In die Sonne schauen

Land/Jahr Deutschland 2025
Regie Mascha Schilinski.
Darsteller Lena Urzendowsky, Luise Heyer, Susanne Wuest u.a.
Länge 154 Minuten
Altersfreigabe Sehenswert ab 16

Vier junge Frauen erleben auf einem Hof in der Altmark zu unterschiedlichen Zeiten über ein Jahrhundert Liebe, Angst, Verlust und Begehren. Mit eindrucksvollem Bild- und Klangteppich und in einer assoziativen Erzählweise verschränkt das Drama Vergangenheit und Gegenwart zu einer ästhetisch und narrativ ausgefeilten Studie über Traumata und weibliche Erfahrung. DE 2025

Ein abgeschiedener Vierseitenhof in Sachsen-Anhalt wird von den 1910er- bis zu den 2020er-Jahren immer wieder zum Ort, an dem Mädchen und junge Frauen ihre Kindheit und Jugend erleben.
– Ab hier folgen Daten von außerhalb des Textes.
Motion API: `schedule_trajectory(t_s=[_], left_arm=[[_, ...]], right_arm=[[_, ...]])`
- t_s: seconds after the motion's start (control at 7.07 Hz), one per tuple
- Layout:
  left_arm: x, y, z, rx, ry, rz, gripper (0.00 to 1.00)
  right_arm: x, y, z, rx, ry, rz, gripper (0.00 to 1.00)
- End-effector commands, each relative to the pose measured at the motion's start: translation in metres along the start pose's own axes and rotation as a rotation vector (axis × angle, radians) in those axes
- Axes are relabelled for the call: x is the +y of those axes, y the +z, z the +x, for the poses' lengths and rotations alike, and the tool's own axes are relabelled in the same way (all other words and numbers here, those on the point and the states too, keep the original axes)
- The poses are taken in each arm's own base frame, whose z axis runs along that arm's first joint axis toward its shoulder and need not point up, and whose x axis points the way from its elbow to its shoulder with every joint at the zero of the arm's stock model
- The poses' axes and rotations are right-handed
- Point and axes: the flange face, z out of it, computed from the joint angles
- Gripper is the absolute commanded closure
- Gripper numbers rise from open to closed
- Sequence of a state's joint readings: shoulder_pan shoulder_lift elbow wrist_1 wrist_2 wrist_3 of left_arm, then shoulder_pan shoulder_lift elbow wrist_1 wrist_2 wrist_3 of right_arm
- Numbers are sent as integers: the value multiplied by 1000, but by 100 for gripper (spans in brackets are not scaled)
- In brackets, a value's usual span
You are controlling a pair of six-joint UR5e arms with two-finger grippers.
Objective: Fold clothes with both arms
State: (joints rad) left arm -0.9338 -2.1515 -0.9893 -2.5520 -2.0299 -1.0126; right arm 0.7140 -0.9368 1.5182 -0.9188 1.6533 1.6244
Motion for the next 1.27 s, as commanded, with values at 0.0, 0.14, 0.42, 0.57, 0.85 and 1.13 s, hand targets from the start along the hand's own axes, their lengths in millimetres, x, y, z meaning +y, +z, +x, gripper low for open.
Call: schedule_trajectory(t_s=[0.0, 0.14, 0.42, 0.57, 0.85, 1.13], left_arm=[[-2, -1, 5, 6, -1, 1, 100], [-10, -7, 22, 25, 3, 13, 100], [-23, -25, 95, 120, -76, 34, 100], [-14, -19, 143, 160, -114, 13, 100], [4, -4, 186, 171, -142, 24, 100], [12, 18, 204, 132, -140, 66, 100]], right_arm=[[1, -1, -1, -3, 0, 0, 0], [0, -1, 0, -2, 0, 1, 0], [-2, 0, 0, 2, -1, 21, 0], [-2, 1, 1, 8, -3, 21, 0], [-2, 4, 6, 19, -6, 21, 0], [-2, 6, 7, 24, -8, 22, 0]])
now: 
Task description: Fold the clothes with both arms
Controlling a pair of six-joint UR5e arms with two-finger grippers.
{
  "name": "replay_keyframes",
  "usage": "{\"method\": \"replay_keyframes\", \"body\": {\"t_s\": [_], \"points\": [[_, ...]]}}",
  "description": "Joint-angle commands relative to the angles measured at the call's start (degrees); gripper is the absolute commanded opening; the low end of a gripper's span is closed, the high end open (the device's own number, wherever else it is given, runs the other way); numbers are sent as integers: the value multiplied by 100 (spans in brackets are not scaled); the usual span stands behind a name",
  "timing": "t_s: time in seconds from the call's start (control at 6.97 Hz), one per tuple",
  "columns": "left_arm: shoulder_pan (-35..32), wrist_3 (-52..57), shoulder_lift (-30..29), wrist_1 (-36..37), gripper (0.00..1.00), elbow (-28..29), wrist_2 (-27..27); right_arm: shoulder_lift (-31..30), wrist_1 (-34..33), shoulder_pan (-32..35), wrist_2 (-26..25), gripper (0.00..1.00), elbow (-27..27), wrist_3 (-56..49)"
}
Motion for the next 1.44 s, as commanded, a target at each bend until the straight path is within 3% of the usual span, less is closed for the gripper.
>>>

Familiär lose verbunden, aber ohne Wissen um die Vorgängerinnen, sind vier Biografien und Schicksale durch zahlreiche gemeinsame Berührungspunkte miteinander verwoben. In scheinbar alltäglichen Momentaufnahmen und Impressionen bringt das virtuos montierte Drama die Zeitebenen in einen filmischen Dialog.
Aus Erinnerungsfragmenten und verdrängten Traumata entsteht ein vielschichtiges Bild weiblicher Lebenswelten im Schatten familiärer und gesellschaftlicher Gewalt. Ästhetisch und narrativ meisterlich durchkomponiert, ist der Film von hoher Empathie für die subjektive Wahrnehmung der Hauptfiguren geprägt und entfaltet in seiner bestechenden assoziativen Form außerordentliche Anziehungskraft. Zehnfacher Gewinner beim deutschen Filmpreis.